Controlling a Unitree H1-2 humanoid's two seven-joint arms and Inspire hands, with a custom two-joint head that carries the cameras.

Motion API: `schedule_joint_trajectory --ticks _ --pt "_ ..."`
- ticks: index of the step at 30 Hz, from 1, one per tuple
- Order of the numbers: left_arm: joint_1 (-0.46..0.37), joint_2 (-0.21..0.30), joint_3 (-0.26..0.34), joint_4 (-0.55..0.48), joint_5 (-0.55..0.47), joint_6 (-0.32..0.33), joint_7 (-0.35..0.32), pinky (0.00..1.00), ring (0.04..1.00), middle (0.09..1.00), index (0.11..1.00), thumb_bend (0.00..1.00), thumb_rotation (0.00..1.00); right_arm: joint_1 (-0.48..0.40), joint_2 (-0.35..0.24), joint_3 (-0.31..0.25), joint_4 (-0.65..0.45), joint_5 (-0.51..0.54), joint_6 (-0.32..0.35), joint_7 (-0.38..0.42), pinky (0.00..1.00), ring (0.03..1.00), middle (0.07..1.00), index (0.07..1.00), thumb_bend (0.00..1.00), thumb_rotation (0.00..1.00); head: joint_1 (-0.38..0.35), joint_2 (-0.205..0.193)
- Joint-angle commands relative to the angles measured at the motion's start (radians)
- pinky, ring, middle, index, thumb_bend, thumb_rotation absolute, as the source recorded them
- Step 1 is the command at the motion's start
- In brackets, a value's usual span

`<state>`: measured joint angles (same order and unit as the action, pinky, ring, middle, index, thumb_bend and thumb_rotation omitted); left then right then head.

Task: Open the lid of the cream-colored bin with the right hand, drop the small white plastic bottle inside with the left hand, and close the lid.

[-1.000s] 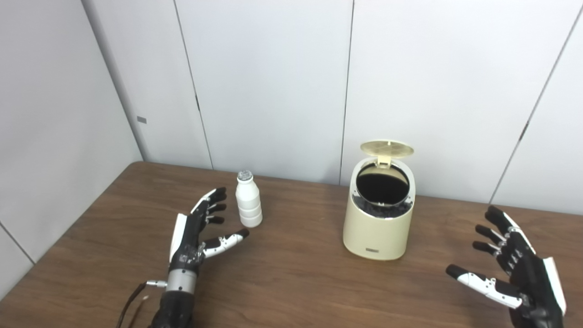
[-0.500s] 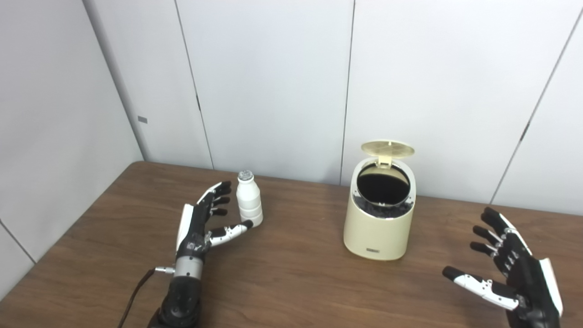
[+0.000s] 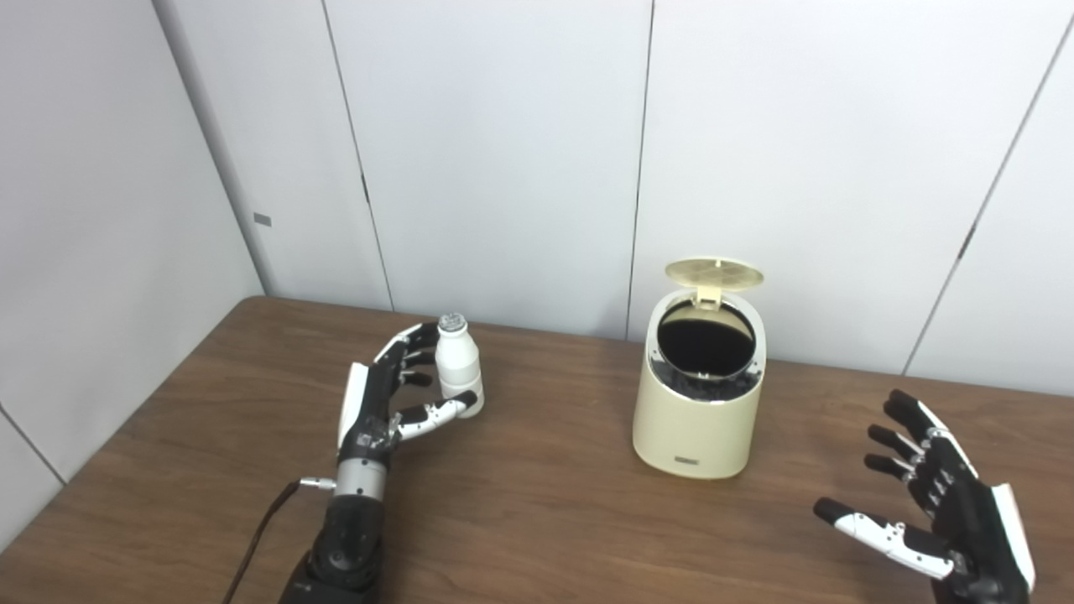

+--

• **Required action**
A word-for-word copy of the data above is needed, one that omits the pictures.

• **Task answer**
Controlling a Unitree H1-2 humanoid's two seven-joint arms and Inspire hands, with a custom two-joint head that carries the cameras.

Motion API: `schedule_joint_trajectory --ticks _ --pt "_ ..."`
- ticks: index of the step at 30 Hz, from 1, one per tuple
- Order of the numbers: left_arm: joint_1 (-0.46..0.37), joint_2 (-0.21..0.30), joint_3 (-0.26..0.34), joint_4 (-0.55..0.48), joint_5 (-0.55..0.47), joint_6 (-0.32..0.33), joint_7 (-0.35..0.32), pinky (0.00..1.00), ring (0.04..1.00), middle (0.09..1.00), index (0.11..1.00), thumb_bend (0.00..1.00), thumb_rotation (0.00..1.00); right_arm: joint_1 (-0.48..0.40), joint_2 (-0.35..0.24), joint_3 (-0.31..0.25), joint_4 (-0.65..0.45), joint_5 (-0.51..0.54), joint_6 (-0.32..0.35), joint_7 (-0.38..0.42), pinky (0.00..1.00), ring (0.03..1.00), middle (0.07..1.00), index (0.07..1.00), thumb_bend (0.00..1.00), thumb_rotation (0.00..1.00); head: joint_1 (-0.38..0.35), joint_2 (-0.205..0.193)
- Joint-angle commands relative to the angles measured at the motion's start (radians)
- pinky, ring, middle, index, thumb_bend, thumb_rotation absolute, as the source recorded them
- Step 1 is the command at the motion's start
- In brackets, a value's usual span

`<state>`: measured joint angles (same order and unit as the action, pinky, ring, middle, index, thumb_bend and thumb_rotation omitted); left then right then head.

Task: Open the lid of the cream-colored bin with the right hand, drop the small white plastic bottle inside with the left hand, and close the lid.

[-1.000s] 
[-0.500s] 
[+0.000s] 

No further output is needed.